The Candyman is a cartoonish person of hatred and sugar in it's purest of pure forms. To free him from his 70's mind set a unique untested evil torture was used involving candy, sugar and nasal food colouring. For a final sinister touch his favourite childhood space hopper was popped right in front of him; The asylum was found burned down five minutes after this.
Fortunately this freed him from his 70's mindset but turned him very angry and slightly insane, but who cares 'cos we're all insane here on illogicopedia. (I'd TYPE faster but this straight jacket means I have to type with my tongue).
HE SLAUGHTERS MINDLESSLY ANYONE WHO DOESN'T BUY HIS CANDY!!!!
- An unecessarily large, solid Candy Cane.
- A sinister laugh.
- Poorly made candy.
- Putting in a good word for people
- World Peace
- World peas
Most Noted Kills
- Mr Whippy
- Pacifistic objectors from Texas
- A random corpse
Wielding a mean turkey twizzler Jamie declared the Candyman's candy, though sugarless, an unhealthy chemical factory. The two of them enjoy playing chess, walks on the beach, and facing off with each other in high-altitude battles.

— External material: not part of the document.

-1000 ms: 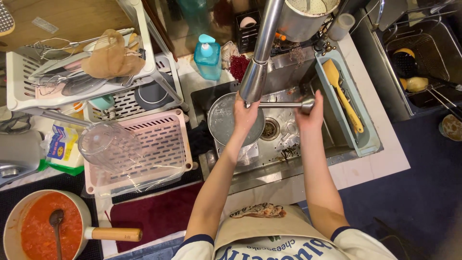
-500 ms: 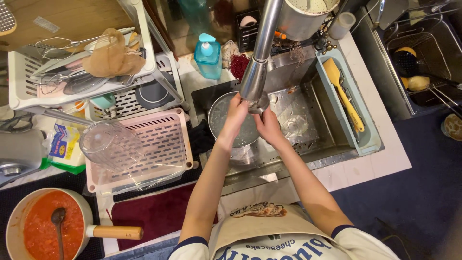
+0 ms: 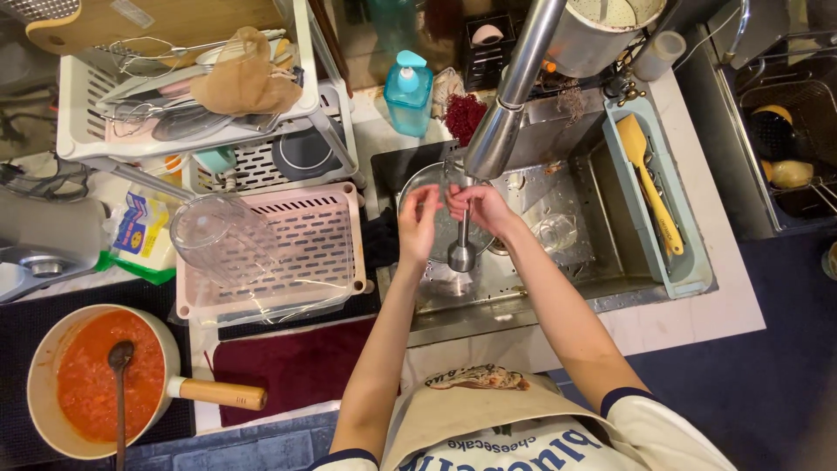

Wrongly telling the Candyman that his furry floor sweets had too much hair, they were forever placed on his enemies list (which is actually Richard Nixon's enemies list but with his name crossed out and the Candyman's name wrote on).
He really just doesn't like the ogres that pose as dinner ladies to fit in to society. And, frankly, who does. Ever since they tried to wear down his resistance and break his spirit at school with their low protein grool the Candyman has despised them. He keeps a rocket launcher handy when he drives past schools; in case he sees one.